Mohinder Singh estaba sentado en la cama, como siempre, y fumando, como siempre. La cicatriz estaba casi oculta por la sombra profunda de su pelo. Miró al doctor Radhakrishnan y al señor Salvador mientras entraban en la habitación, mirándoles tranquilamente con ojos entrecerrados a través del humo del cigarrillo.
El doctor Radhakrishnan le habló brevemente en hindi, haciendo gestos en dirección a un cenicero que se encontraba sobre una mesa junto a la cama en el lado izquierdo paralizado el señor Singh.
El señor Singh miró la mano y ésta comenzó a agitarse. Luego saltó al aire como un animalito asustado por un ruido súbito y se detuvo delante de la cara del señor Singh. La mano comenzó a moverse hacia la boca, centímetro a centímetro, siguiendo un rumbo en zigzag, como un bote de vela intentando virar contra el viento hacia un atraque.

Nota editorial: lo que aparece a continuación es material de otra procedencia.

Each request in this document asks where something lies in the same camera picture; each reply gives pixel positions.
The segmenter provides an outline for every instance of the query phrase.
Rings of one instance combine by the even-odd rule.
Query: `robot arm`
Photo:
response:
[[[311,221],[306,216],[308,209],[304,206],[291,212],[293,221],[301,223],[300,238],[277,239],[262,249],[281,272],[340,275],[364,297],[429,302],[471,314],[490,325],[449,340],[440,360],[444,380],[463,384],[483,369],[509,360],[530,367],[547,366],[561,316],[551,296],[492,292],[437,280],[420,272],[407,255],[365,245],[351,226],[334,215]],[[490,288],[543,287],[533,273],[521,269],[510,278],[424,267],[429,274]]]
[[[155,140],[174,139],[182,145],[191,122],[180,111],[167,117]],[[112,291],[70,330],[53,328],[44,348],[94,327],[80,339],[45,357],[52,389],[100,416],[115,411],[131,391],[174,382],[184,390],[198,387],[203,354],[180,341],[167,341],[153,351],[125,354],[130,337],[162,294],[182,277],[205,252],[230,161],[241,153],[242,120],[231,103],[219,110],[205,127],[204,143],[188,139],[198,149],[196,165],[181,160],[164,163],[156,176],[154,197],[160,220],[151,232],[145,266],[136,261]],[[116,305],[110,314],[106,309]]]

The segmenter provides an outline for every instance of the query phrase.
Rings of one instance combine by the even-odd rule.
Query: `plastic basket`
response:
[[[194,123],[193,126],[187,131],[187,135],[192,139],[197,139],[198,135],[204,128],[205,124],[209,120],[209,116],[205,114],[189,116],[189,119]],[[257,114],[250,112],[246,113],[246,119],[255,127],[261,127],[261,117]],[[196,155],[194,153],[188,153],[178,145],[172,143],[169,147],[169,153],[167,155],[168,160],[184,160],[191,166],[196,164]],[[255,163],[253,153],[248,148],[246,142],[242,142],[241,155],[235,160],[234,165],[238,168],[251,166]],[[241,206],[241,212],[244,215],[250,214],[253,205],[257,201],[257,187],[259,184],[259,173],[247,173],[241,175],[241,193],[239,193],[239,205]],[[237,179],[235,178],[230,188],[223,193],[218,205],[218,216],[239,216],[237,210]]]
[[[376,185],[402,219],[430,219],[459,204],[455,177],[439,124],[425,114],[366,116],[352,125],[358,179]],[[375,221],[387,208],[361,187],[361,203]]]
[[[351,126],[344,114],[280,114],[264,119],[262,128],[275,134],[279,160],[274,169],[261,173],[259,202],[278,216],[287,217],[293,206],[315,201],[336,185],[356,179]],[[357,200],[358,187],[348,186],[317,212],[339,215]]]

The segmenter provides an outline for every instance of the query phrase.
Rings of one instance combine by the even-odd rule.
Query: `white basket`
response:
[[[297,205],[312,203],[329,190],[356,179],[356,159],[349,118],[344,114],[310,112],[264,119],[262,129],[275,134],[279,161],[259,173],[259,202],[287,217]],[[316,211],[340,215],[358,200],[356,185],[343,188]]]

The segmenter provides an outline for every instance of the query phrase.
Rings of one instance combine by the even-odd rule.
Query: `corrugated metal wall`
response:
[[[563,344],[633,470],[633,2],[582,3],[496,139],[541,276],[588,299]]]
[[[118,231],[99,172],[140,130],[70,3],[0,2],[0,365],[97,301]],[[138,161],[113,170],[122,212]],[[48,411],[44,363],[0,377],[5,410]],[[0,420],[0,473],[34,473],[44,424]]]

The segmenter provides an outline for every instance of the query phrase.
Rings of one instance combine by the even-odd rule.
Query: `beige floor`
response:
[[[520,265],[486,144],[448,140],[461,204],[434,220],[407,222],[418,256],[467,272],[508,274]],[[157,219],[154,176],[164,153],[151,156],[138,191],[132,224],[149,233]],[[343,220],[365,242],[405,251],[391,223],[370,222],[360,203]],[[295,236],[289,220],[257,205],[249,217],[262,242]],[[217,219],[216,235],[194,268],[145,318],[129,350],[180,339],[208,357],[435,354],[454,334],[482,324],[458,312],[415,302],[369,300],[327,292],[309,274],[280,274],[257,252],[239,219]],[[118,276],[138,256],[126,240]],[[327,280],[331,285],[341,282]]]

Al acercarse, los dedos comenzaron a vibrar nerviosos. Querían cerrarse alrededor del cigarrillo, pero no querían quemarse.
Luego, de pronto, agarró el cigarrillo. Se lo sacó de la boca y extendió el brazo hasta el cenicero en un único movimiento explosivo, esparciendo cenizas por todo el camino. La mano vibró durante un momento en la vecindad del cenicero, dejando caer algo más de ceniza, parte de la cual efectivamente acabó en el cenicero.
El doctor Radhakrishnan dijo un par de palabras y la mano del señor Singh cayó directamente sobre el cenicero, aplastando el cigarrillo y casi apagándolo. Luego se llevó la mano de un golpe al regazo, dejando el cigarrillo en el cenicero, emitiendo una larga y tenue línea de humo.
—Asombroso —dijo el señor Salvador. Parecía totalmente despierto y bastante menos malhumorado.
El doctor Radhakrishnan dijo unas palabras más. Luego le dijo al señor Salvador:
—Le he preguntado su nombre.
La boca del señor Singh se abrió y volvió a cerrarse, juntando los labios:
—Mmmmmo...
—Mo —repitió Radhakrishnan.
—Derrrrr.
—... der. Mohinder.
—Ssssin.
—Mohinder Singh. Muy bien. —El doctor Radhakrishnan volvió a hablar en hindi y luego tradujo—: ¿Qué tipo de camión conducía cuando tuvo el accidente?
—Ta... ta.
—Exacto. Un Tata 1210.
—¿Sigue sin haber señales de tumor o rechazo?
—Ninguna.
—Vale —dijo el señor Salvador—, entonces ya está. —Giró sobre los talones y salió de la habitación.
El doctor Radhakrishnan esperó unos momentos y luego le siguió.
Las oficinas estaban arriba. Entró en las escaleras y oyó al señor Salvador por delante, subiendo los escalones de dos en dos o de tres en tres.
Para cuando alcanzó al señor Salvador, tranquilamente, en el piso de despachos, el viejo Bucky ya tenía a alguien al teléfono.
—¿Qué? Vale, hablaré más alto. ¿Puede oírme? Bien. Escuche con atención; estamos listos para el lanzamiento. Sí. Sí. Sin duda. Sí, que usted también tenga un buen día.